◆ **Given information**:
────────
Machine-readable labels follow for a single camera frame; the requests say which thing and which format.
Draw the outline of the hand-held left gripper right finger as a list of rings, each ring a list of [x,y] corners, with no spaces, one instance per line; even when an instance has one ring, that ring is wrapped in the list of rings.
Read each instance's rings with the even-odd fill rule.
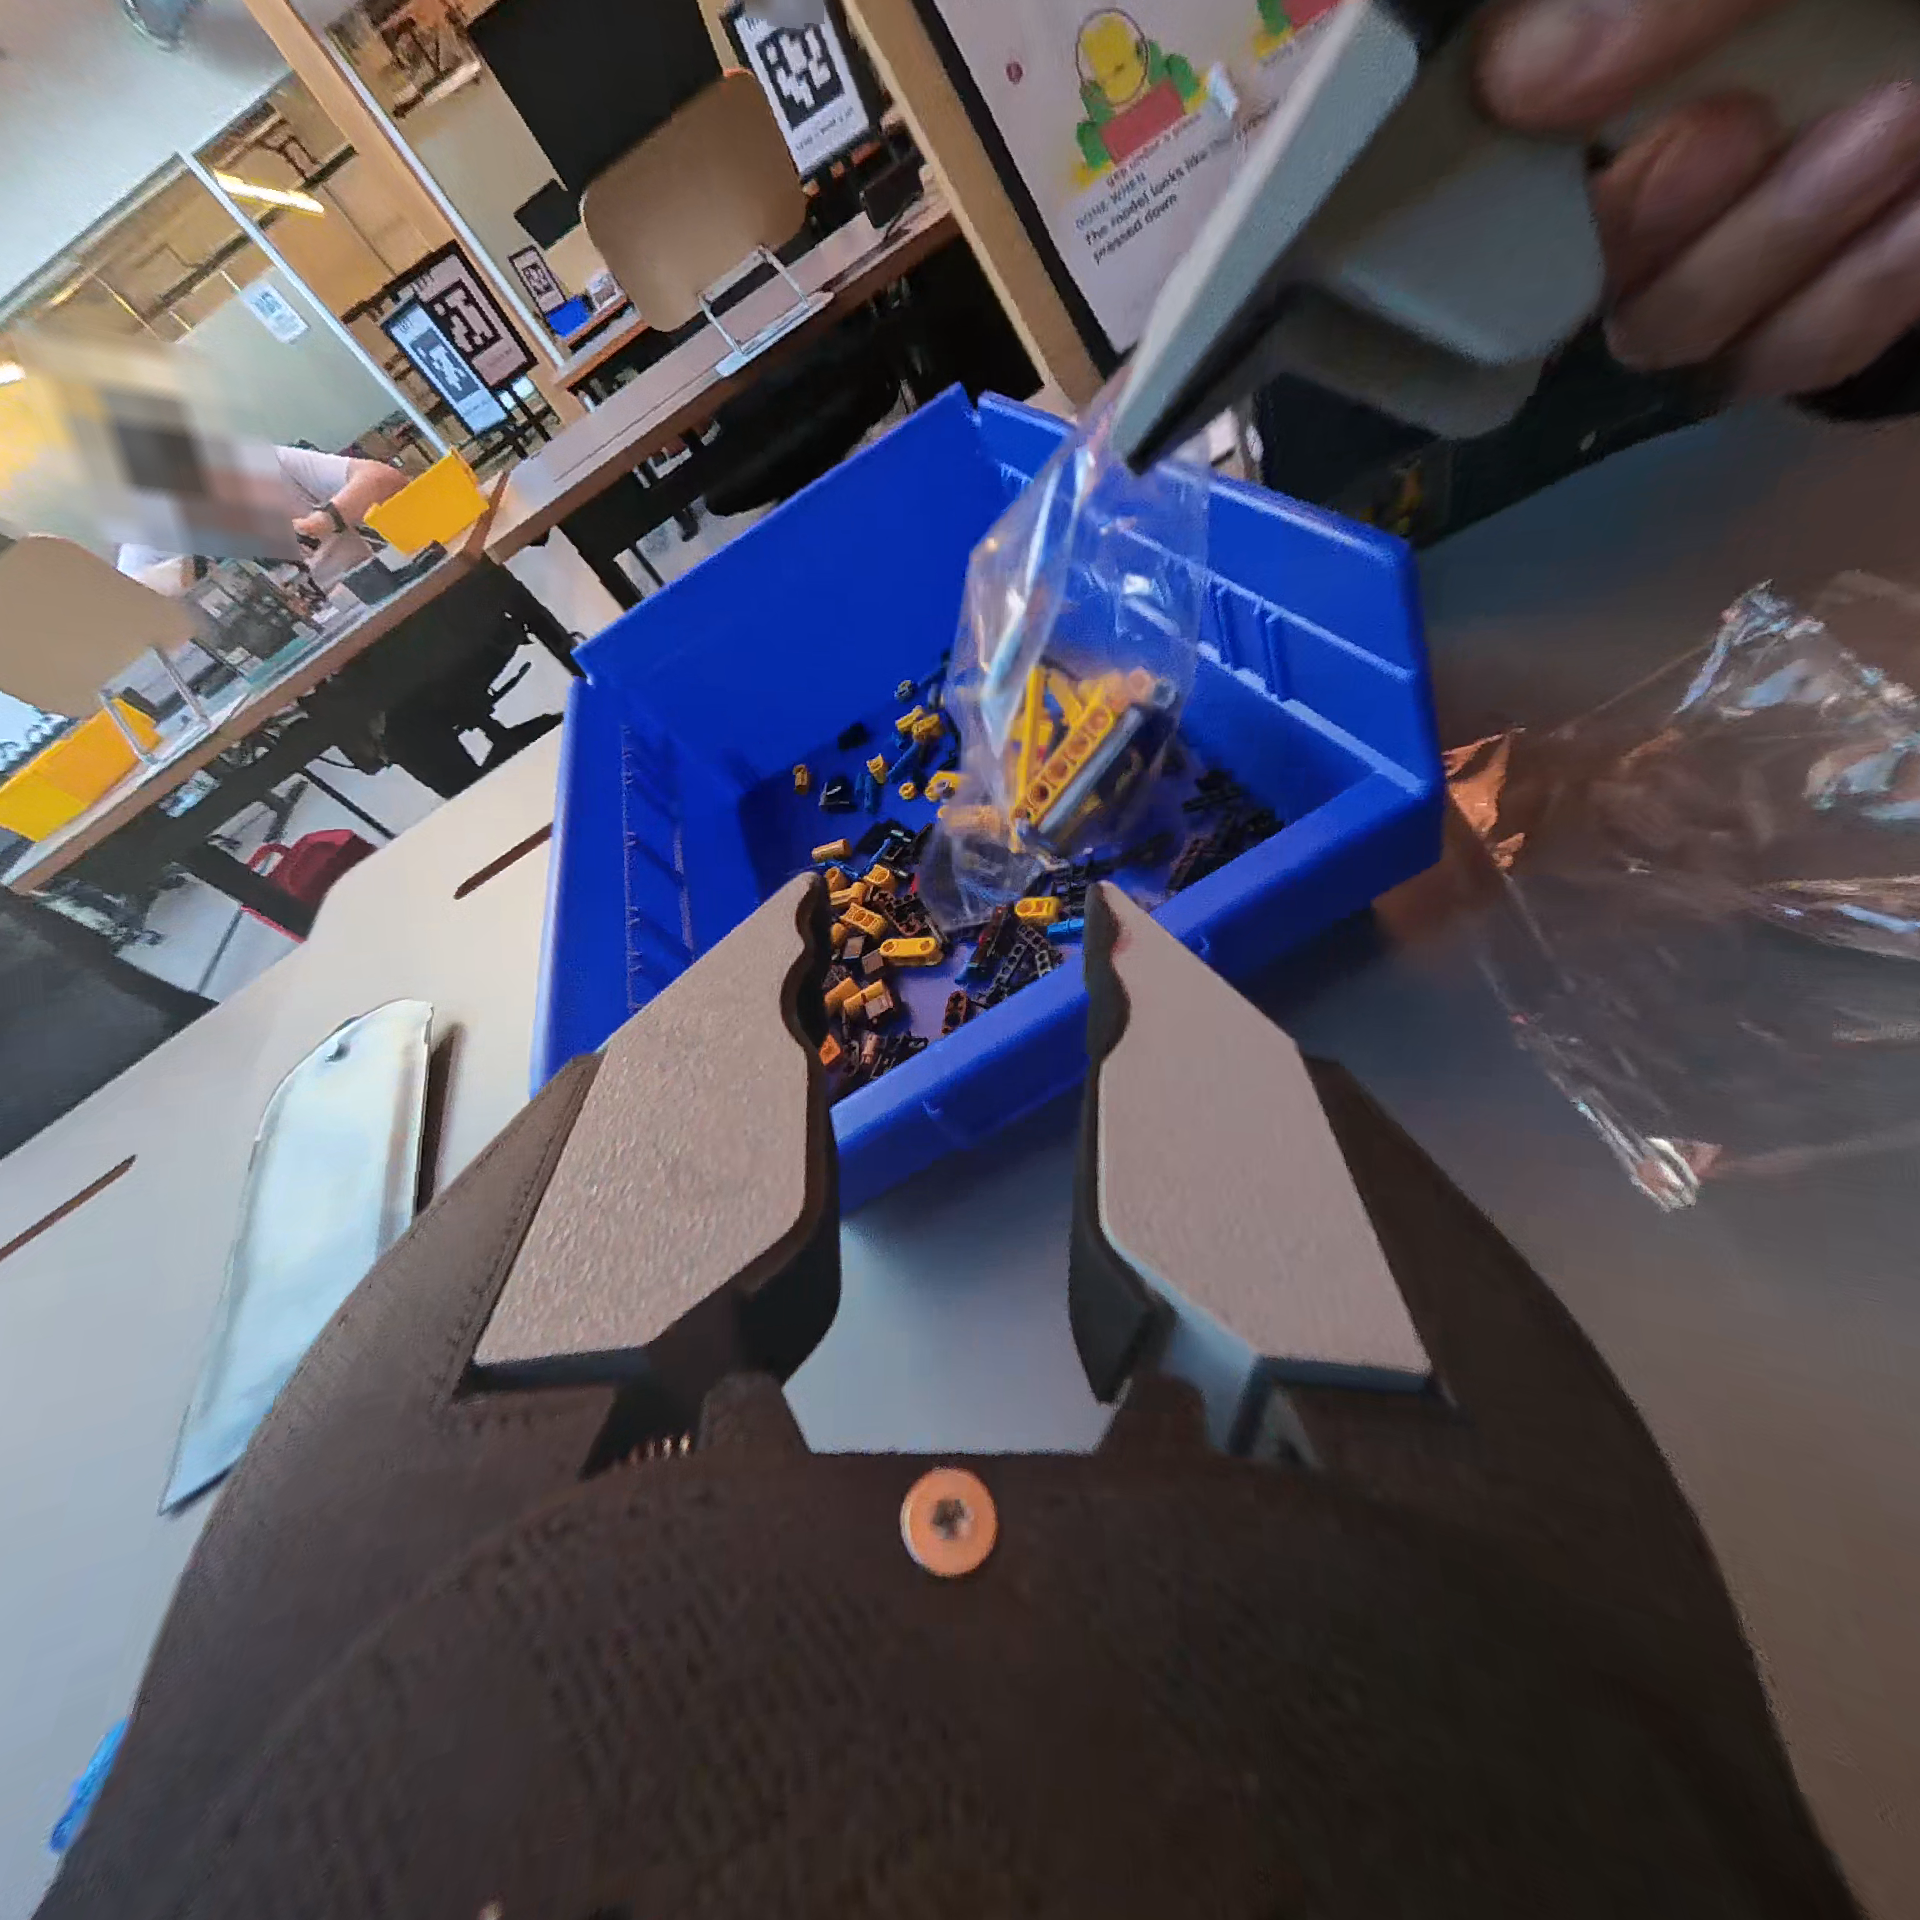
[[[1216,1451],[1317,1462],[1305,1388],[1424,1394],[1429,1357],[1306,1058],[1139,898],[1084,913],[1068,1324],[1098,1404],[1194,1388]]]

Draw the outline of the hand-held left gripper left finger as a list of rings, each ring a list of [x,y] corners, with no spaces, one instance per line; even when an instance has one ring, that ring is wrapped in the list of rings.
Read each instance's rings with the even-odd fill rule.
[[[647,1002],[469,1352],[494,1384],[792,1379],[841,1308],[829,892],[792,877]]]

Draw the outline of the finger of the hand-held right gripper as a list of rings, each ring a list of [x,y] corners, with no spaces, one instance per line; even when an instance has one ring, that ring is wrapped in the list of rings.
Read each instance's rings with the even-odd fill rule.
[[[1336,3],[1306,33],[1292,84],[1164,277],[1115,388],[1115,460],[1153,468],[1280,374],[1300,240],[1418,73],[1393,3]]]

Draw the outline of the pile of small lego pieces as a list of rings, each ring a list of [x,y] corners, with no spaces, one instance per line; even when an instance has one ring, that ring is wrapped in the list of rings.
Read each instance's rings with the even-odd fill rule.
[[[853,722],[834,746],[792,769],[792,803],[819,803],[829,822],[807,861],[829,892],[827,1040],[829,1096],[848,1096],[915,1062],[1026,984],[1058,974],[1086,930],[1086,898],[1103,882],[1159,907],[1170,897],[1264,847],[1283,815],[1234,769],[1164,737],[1142,811],[1122,835],[1038,851],[1023,877],[991,877],[987,898],[939,888],[950,861],[939,829],[996,825],[996,811],[966,795],[965,705],[950,671],[896,683],[886,725]]]

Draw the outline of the blue plastic bin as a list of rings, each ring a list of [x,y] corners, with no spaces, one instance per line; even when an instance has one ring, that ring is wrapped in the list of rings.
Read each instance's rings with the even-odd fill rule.
[[[823,877],[807,851],[827,834],[864,829],[792,803],[794,763],[853,722],[886,725],[899,681],[950,671],[972,550],[1063,438],[1058,417],[951,388],[580,649],[533,1086],[792,877]],[[1180,737],[1283,825],[1139,907],[1239,983],[1424,872],[1443,854],[1447,779],[1399,541],[1208,473],[1203,592]],[[841,1206],[996,1134],[1084,1070],[1077,949],[905,1068],[829,1096]]]

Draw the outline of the clear bag of lego pieces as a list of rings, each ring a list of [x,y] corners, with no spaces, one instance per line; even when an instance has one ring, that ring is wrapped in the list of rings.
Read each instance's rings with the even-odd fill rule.
[[[957,793],[917,865],[939,930],[1112,851],[1145,811],[1200,671],[1208,473],[1135,470],[1112,399],[973,541],[950,656]]]

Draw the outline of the white lego instruction poster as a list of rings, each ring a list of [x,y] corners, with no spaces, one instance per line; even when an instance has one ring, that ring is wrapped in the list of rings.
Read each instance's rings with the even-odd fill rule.
[[[1090,354],[1170,267],[1336,3],[917,3]]]

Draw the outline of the black lego box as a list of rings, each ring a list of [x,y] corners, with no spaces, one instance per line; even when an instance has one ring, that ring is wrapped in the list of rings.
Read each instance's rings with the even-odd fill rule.
[[[1429,429],[1396,422],[1305,375],[1272,375],[1250,399],[1259,485],[1371,522],[1412,545],[1450,522],[1454,456]]]

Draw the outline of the silver foil pouch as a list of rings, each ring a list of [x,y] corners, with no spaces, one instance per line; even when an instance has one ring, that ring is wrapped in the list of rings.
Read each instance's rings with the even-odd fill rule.
[[[343,1020],[266,1101],[160,1516],[241,1459],[319,1334],[411,1227],[428,1053],[434,1003],[396,997]]]

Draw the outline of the red bag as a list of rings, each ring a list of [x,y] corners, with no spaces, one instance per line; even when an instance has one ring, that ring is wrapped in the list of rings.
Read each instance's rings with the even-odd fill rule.
[[[322,898],[341,883],[343,872],[352,872],[372,851],[378,844],[356,829],[315,829],[292,844],[266,839],[246,854],[246,871],[272,883],[281,897],[286,897],[292,907],[266,912],[246,902],[241,912],[254,922],[304,941]]]

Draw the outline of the black white marker tag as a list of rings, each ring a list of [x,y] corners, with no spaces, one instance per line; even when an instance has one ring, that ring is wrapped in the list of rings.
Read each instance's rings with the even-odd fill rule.
[[[372,306],[383,338],[444,399],[467,439],[509,438],[528,446],[533,415],[519,385],[533,374],[533,349],[458,243],[392,277]]]
[[[727,3],[722,17],[804,177],[883,139],[876,77],[841,3]]]

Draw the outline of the empty clear plastic bag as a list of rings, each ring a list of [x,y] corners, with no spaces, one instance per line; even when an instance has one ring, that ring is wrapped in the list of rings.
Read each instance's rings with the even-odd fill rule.
[[[1916,1146],[1912,582],[1753,585],[1447,779],[1503,1014],[1656,1206]]]

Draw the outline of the wooden back chair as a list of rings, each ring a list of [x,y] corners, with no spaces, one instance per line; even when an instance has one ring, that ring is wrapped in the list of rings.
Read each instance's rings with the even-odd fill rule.
[[[640,319],[677,331],[702,290],[804,232],[807,191],[763,84],[727,67],[581,192],[581,227]]]
[[[31,532],[3,545],[3,693],[89,718],[150,653],[201,643],[195,612],[89,550]]]

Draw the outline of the black monitor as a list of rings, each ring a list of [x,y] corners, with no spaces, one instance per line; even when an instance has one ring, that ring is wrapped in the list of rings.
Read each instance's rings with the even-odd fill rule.
[[[467,39],[568,191],[722,77],[700,3],[489,3]]]

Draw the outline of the yellow plastic bin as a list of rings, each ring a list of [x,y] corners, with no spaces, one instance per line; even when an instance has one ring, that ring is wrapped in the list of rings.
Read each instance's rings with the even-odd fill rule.
[[[434,460],[401,491],[366,506],[363,527],[401,555],[455,545],[489,511],[489,491],[458,451]]]
[[[160,746],[152,718],[106,703],[3,779],[3,834],[31,844],[76,822]]]
────────
◆ **Work required**: Quote the material exactly. Pictures stay out.

◆ **Response below**:
Machine-readable labels follow for a single camera frame; the requests say which thing and which format.
Draw the outline of the hand-held left gripper right finger as a list of rings, each ring a list of [x,y] corners, with no spaces, one instance per line; even when an instance has one ring, that ring is wrapped in the list of rings.
Read each instance's rings with the even-odd fill rule.
[[[1216,1451],[1317,1462],[1305,1388],[1424,1394],[1429,1357],[1306,1058],[1139,898],[1084,913],[1068,1324],[1098,1404],[1194,1388]]]

Draw the outline of the hand-held left gripper left finger as a list of rings, each ring a list of [x,y] corners, with no spaces, one instance per line; even when an instance has one ring, that ring is wrapped in the list of rings.
Read each instance's rings with the even-odd fill rule.
[[[647,1002],[469,1352],[494,1384],[792,1379],[841,1308],[829,892],[792,877]]]

Draw the outline of the finger of the hand-held right gripper as a list of rings, each ring a list of [x,y] corners, with no spaces, one instance per line; even when an instance has one ring, that ring is wrapped in the list of rings.
Read each instance's rings with the even-odd fill rule.
[[[1336,3],[1306,33],[1292,84],[1164,277],[1115,388],[1115,460],[1153,468],[1280,374],[1300,240],[1418,73],[1393,3]]]

Draw the outline of the pile of small lego pieces as a list of rings, each ring a list of [x,y] corners, with no spaces, one instance per line; even when an instance has one ring, that ring is wrapped in the list of rings.
Read each instance's rings with the even-odd fill rule.
[[[853,722],[834,746],[792,769],[792,803],[819,803],[829,822],[807,861],[829,892],[827,1040],[829,1096],[848,1096],[915,1062],[1026,984],[1058,974],[1086,930],[1086,898],[1103,882],[1159,907],[1170,897],[1264,847],[1283,815],[1234,769],[1164,737],[1142,811],[1122,835],[1038,851],[1023,877],[991,877],[987,898],[939,888],[950,861],[939,829],[996,825],[996,811],[966,795],[965,705],[950,671],[896,683],[886,725]]]

Draw the outline of the blue plastic bin as a list of rings, each ring a list of [x,y] corners, with no spaces, one instance per line; even when an instance has one ring, that ring is wrapped in the list of rings.
Read each instance's rings with the even-odd fill rule.
[[[823,877],[807,851],[827,834],[864,829],[792,803],[794,763],[853,722],[886,725],[899,681],[950,671],[972,550],[1063,438],[1058,417],[951,388],[580,649],[533,1086],[792,877]],[[1180,737],[1283,825],[1139,907],[1239,983],[1424,872],[1443,854],[1447,779],[1399,541],[1208,473],[1203,592]],[[841,1206],[996,1134],[1084,1070],[1077,949],[905,1068],[829,1096]]]

Draw the outline of the clear bag of lego pieces as a list of rings, each ring a list of [x,y] corners, with no spaces, one instance per line; even when an instance has one ring, that ring is wrapped in the list of rings.
Read each instance's rings with the even-odd fill rule.
[[[957,793],[917,865],[939,930],[1112,851],[1145,811],[1200,671],[1208,473],[1135,470],[1112,399],[973,541],[950,656]]]

Draw the outline of the white lego instruction poster as a list of rings, each ring a list of [x,y] corners, with no spaces, one instance per line; even when an instance has one ring, that ring is wrapped in the list of rings.
Read each instance's rings with the even-odd fill rule.
[[[1090,354],[1170,267],[1336,3],[917,3]]]

Draw the outline of the black lego box as a list of rings, each ring a list of [x,y] corners, with no spaces, one instance per line; even when an instance has one ring, that ring is wrapped in the list of rings.
Read each instance's rings with the even-odd fill rule.
[[[1429,429],[1396,422],[1305,375],[1272,375],[1250,399],[1259,485],[1371,522],[1412,545],[1450,522],[1454,456]]]

Draw the outline of the silver foil pouch as a list of rings, each ring a list of [x,y] corners, with no spaces, one instance per line; even when an instance has one ring, that ring is wrapped in the list of rings.
Read each instance's rings with the even-odd fill rule.
[[[343,1020],[266,1101],[160,1516],[241,1459],[319,1334],[411,1227],[428,1053],[434,1003],[396,997]]]

Draw the outline of the red bag as a list of rings, each ring a list of [x,y] corners, with no spaces, one instance per line; even when an instance has one ring, that ring is wrapped in the list of rings.
Read each instance's rings with the even-odd fill rule.
[[[322,898],[341,883],[343,872],[352,872],[372,851],[378,844],[356,829],[315,829],[292,844],[266,839],[246,854],[246,871],[272,883],[281,897],[286,897],[292,907],[266,912],[246,902],[241,912],[254,922],[304,941]]]

Draw the outline of the black white marker tag as a list of rings, each ring a list of [x,y] corners, with no spaces, one instance per line; even when an instance has one ring, that ring is wrapped in the list of rings.
Read each instance's rings with the even-odd fill rule.
[[[372,306],[383,338],[444,399],[467,439],[509,438],[528,446],[533,415],[519,385],[533,374],[533,349],[458,243],[392,277]]]
[[[727,3],[722,17],[804,177],[883,139],[876,77],[841,3]]]

Draw the outline of the empty clear plastic bag as a list of rings, each ring a list of [x,y] corners, with no spaces, one instance per line; even when an instance has one ring, that ring is wrapped in the list of rings.
Read each instance's rings with the even-odd fill rule.
[[[1916,1146],[1912,582],[1753,585],[1447,779],[1503,1014],[1656,1206]]]

Draw the outline of the wooden back chair as a list of rings, each ring a list of [x,y] corners, with no spaces, one instance per line; even when an instance has one ring, that ring is wrapped in the list of rings.
Read each instance's rings with the even-odd fill rule.
[[[640,319],[677,331],[702,290],[804,232],[807,191],[763,84],[727,67],[581,192],[581,227]]]
[[[31,532],[3,545],[3,693],[89,718],[150,653],[201,643],[195,612],[89,550]]]

Draw the outline of the black monitor as a list of rings, each ring a list of [x,y] corners, with no spaces, one instance per line; even when an instance has one ring, that ring is wrapped in the list of rings.
Read each instance's rings with the even-odd fill rule.
[[[467,39],[568,191],[722,77],[700,3],[489,3]]]

Draw the outline of the yellow plastic bin as a list of rings, each ring a list of [x,y] corners, with no spaces, one instance per line; even when an instance has one ring, that ring is wrapped in the list of rings.
Read each instance's rings with the even-odd fill rule.
[[[434,460],[401,491],[366,506],[363,527],[401,555],[455,545],[489,511],[489,491],[458,451]]]
[[[160,746],[152,718],[106,703],[3,779],[3,834],[31,844],[76,822]]]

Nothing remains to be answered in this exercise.